Atoms bonded to specific atoms can also be selected with `bonded to`:

In [None]:
msm.select(molecular_system, 'atom_name=="N" bonded to atom_type=="C"')

In [None]:
msm.select(molecular_system, '(all not bonded to atom_type==["H","N","C","O"]) and molecule_type=="protein"')

In [None]:
msm.select(molecular_system, '(atom_type=="O" and chain_id=="A") bonded to (atom_type=="C" and chain_id=="A")')

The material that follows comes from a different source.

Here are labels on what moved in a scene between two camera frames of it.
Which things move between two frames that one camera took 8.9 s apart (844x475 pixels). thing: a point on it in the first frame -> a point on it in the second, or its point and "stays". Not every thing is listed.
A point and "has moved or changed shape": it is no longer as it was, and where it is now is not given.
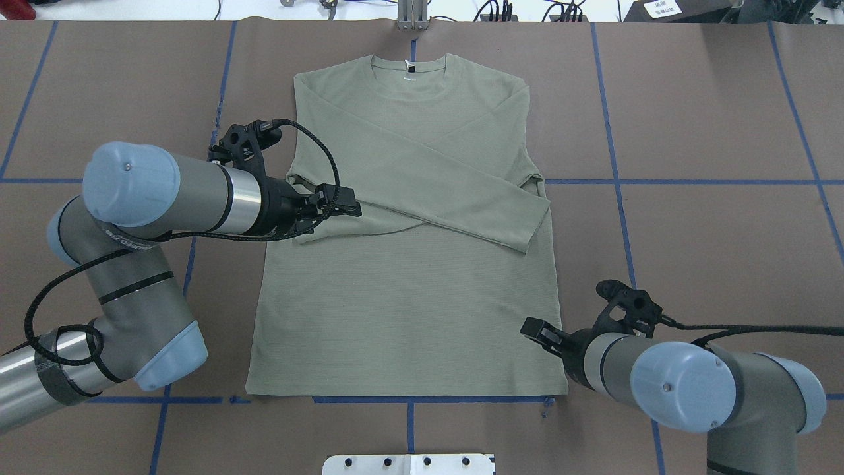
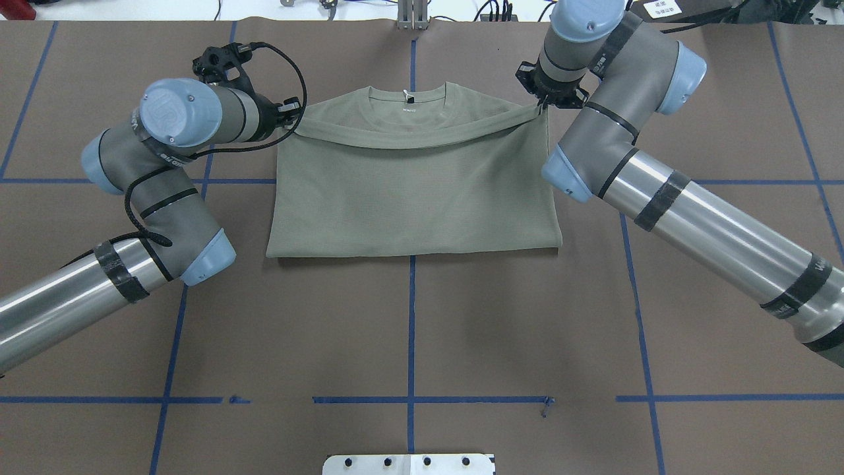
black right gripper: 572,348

And both, `within .. of` and `bonded to`, can be mixed in the same selection sentence:

In [None]:
msm.select(molecular_system, '((atom_name=="N" and chain_id=="A") bonded to atom_type=="C") within 3 angstroms of (atom_type=="O" and molecule_type=="water")')

## Syntaxis translation

MolSysMT is prepared to easily interact with other tools. The main goal of this library is providing with a set of pipes and joins to set up your workflows, keeping simple the integration of other tools. But different tools have different selection syntax. Learning how to use the selection syntax of MDTraj, ParmEd or NGLview is something very useful. Those are tools that we all use frequently in our labs. But it happens that we forget soon the rules of each tool. To keep a unique selection syntax in your projects, MolSysMT includes the input argument `to_syntax` in the method `molsysmt.select()`. Lets illustrate some examples:

In [None]:
msm.select(molecular_system, selection='group_index==[3,4,5]', to_syntax='NGLView')

In [None]:
msm.select(molecular_system, selection='group_index==[3,4,5]', to_syntax='MDTraj')

The output string can be obtained, if the selection is done over other elementted elements, as a sequence of groups or chains:

In [None]:
msm.select(molecular_system, element='group', selection='group_index==[3,4,5]', to_syntax='NGLView')

In [None]:
msm.select(molecular_system, element='group', selection='group_index==[3,4,5]', to_syntax='MDTraj')

### Output syntax supported

MolSysMT translates selection sentences from its own native syntax to NGLview, MDTraj, Pytraj, ParmEd and AMBER.

## Using your favourite selection syntax

Already implemented: testing and documenting need it.